SUPPLIED MATERIAL:
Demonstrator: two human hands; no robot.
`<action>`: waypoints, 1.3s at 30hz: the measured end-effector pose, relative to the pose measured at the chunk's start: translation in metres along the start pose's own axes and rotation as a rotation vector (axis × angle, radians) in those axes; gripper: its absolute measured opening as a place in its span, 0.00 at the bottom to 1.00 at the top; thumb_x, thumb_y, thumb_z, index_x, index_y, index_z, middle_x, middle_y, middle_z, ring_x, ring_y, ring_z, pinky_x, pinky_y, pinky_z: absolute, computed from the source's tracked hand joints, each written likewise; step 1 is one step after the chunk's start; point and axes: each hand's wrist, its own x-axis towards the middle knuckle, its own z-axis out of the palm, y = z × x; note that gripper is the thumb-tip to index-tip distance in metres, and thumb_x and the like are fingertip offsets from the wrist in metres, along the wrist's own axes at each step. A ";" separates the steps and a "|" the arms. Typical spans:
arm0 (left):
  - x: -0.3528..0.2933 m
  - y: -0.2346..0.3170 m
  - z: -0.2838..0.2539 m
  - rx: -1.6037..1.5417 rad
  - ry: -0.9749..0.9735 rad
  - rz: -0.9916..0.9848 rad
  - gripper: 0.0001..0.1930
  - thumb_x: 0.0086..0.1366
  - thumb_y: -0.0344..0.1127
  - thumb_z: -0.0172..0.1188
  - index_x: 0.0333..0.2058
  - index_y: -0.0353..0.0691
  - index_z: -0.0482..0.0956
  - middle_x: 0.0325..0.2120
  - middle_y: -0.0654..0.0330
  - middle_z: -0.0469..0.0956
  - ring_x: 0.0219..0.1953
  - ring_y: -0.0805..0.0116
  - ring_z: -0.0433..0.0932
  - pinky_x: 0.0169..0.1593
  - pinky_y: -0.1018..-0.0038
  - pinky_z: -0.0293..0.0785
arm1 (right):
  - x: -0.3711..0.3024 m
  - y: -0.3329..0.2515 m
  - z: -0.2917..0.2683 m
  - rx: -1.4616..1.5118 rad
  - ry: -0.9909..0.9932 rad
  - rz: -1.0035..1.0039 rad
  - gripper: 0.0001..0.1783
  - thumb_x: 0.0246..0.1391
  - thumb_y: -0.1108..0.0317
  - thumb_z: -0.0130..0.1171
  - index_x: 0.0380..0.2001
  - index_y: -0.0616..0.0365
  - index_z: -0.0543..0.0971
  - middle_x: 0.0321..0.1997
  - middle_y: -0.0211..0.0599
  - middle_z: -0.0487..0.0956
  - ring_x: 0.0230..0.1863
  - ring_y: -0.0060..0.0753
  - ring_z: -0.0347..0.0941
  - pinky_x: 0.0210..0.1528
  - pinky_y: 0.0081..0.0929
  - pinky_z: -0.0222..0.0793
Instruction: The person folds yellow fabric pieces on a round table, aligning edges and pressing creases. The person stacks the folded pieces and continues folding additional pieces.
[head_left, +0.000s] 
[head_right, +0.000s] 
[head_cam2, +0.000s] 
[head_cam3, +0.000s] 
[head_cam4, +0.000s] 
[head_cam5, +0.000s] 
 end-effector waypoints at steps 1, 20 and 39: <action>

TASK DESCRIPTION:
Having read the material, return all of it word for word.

TASK OUTPUT:
Demonstrator: two human hands; no robot.
`<action>`: waypoints, 1.3s at 30hz: the measured end-effector pose, relative to the pose measured at the chunk's start: translation in metres along the start pose's own axes and rotation as a rotation vector (axis × angle, radians) in those axes; gripper: its absolute measured opening as a place in its span, 0.00 at the bottom to 1.00 at the top; thumb_x, thumb_y, thumb_z, index_x, index_y, index_z, middle_x, middle_y, middle_z, ring_x, ring_y, ring_z, pinky_x, pinky_y, pinky_z: absolute, computed from the source's tracked hand joints, each written likewise; step 1 is one step after the chunk's start; point and axes: each hand's wrist, its own x-axis towards the middle knuckle, its own z-axis out of the palm, y = z × x; note that gripper is the thumb-tip to index-tip distance in metres, and thumb_x and the like are fingertip offsets from the wrist in metres, along the wrist's own axes at each step. A ";" separates the steps and a "|" the arms. Typical spans:
arm0 (left):
  - x: -0.3528..0.2933 m
  - y: -0.2346..0.3170 m
  - z: -0.2838..0.2539 m
  - rx: -1.6037..1.5417 rad
  - ry: -0.9749..0.9735 rad
  - rz: -0.9916..0.9848 rad
  - gripper: 0.0001..0.1930
  - thumb_x: 0.0086..0.1366
  - thumb_y: -0.0344..0.1127
  - thumb_z: -0.0172..0.1188
  - index_x: 0.0333..0.2058
  - index_y: -0.0353..0.0691
  - index_z: -0.0482..0.0956
  - middle_x: 0.0325..0.2120
  - middle_y: -0.0654..0.0330
  - middle_z: -0.0469..0.0956
  - ring_x: 0.0219..0.1953
  - ring_y: -0.0805..0.0116
  - ring_z: -0.0433..0.0932
  - pinky_x: 0.0169..0.1593
  - pinky_y: -0.1018..-0.0038
  - pinky_z: -0.0293..0.0785
arm1 (right):
  - x: -0.3711..0.3024 m
  - y: -0.3329..0.2515 m
  - z: -0.2917..0.2683 m
  - rx: -1.4616..1.5118 rad
  - ry: -0.9909..0.9932 rad
  - rz: -1.0035..1.0039 rad
  - gripper: 0.0001..0.1783
  - thumb_x: 0.0246..0.1391
  - thumb_y: -0.1108..0.0317
  - thumb_z: -0.0130..0.1171
  - index_x: 0.0380..0.2001
  - index_y: -0.0616..0.0365
  - index_z: -0.0543..0.0971
  - middle_x: 0.0321..0.1997
  - middle_y: -0.0211..0.0599
  - middle_z: -0.0487..0.0956
  - ring_x: 0.0230..0.1863
  - ring_y: -0.0060..0.0753
  - ring_z: -0.0347..0.0941
  - pinky_x: 0.0210..0.1528
  - pinky_y: 0.0081..0.0929
  - pinky_z: -0.0222..0.0793
Instruction: The person folds yellow fabric pieces on a round table, aligning edges and pressing creases. The person stacks the folded pieces and continues folding additional pieces.
[head_left, +0.000s] 
[head_right, +0.000s] 
[head_cam2, +0.000s] 
[head_cam3, +0.000s] 
[head_cam4, +0.000s] 
[head_cam5, +0.000s] 
 end-effector waypoints at steps 1, 20 and 39: <action>

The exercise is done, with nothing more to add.